Aim of the task. For the material below, return exactly the lines starting at the one holding "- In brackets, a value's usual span" and ending at the one holding "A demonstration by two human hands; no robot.", counting both as part of the range.

Provided data.
━━━━━━

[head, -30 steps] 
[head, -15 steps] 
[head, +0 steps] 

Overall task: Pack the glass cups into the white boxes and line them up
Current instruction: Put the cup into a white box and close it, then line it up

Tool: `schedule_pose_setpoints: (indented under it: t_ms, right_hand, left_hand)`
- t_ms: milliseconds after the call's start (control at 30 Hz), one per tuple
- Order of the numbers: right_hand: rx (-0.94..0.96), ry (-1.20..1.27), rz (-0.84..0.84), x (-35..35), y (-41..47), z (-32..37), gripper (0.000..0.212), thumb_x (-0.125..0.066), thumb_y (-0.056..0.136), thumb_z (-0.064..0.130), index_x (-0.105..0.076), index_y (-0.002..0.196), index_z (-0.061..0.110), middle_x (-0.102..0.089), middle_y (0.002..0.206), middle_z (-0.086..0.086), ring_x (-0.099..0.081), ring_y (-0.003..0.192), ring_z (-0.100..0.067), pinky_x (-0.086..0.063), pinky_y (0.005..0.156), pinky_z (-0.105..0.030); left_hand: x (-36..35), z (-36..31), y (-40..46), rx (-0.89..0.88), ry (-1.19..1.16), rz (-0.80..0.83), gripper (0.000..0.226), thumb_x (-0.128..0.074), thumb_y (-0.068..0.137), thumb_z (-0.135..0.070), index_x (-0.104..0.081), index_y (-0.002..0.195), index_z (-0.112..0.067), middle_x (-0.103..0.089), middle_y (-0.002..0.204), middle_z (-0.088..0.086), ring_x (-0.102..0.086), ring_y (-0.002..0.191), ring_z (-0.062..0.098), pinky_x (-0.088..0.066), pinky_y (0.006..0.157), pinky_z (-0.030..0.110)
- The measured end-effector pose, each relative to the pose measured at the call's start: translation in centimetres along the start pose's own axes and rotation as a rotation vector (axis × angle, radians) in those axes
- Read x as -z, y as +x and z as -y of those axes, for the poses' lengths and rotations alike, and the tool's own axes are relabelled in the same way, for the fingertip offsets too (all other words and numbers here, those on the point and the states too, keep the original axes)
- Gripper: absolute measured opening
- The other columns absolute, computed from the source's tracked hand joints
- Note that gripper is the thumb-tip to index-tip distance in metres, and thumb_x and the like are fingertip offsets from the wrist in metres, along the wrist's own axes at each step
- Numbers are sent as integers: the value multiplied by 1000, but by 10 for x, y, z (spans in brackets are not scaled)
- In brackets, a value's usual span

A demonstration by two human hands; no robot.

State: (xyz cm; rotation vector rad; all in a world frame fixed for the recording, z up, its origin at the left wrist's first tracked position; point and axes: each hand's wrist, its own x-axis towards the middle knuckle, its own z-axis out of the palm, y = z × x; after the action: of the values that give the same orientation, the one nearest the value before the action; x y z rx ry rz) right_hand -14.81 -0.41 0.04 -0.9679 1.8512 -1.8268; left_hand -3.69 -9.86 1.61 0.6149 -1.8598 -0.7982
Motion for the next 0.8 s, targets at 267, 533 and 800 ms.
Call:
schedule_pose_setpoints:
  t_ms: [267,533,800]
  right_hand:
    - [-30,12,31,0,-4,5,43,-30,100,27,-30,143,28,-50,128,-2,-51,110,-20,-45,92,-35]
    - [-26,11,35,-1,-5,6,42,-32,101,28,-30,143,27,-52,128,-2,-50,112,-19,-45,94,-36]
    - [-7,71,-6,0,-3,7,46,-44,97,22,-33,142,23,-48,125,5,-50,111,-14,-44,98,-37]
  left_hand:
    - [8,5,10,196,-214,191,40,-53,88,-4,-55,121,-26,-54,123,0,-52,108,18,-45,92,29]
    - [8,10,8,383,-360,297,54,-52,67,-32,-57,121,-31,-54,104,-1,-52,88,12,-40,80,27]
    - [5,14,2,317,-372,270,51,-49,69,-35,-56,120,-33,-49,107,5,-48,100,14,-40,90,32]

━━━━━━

Task answer.
- In brackets, a value's usual span

A demonstration by two human hands; no robot.

A complete answer has now been given to the exercise.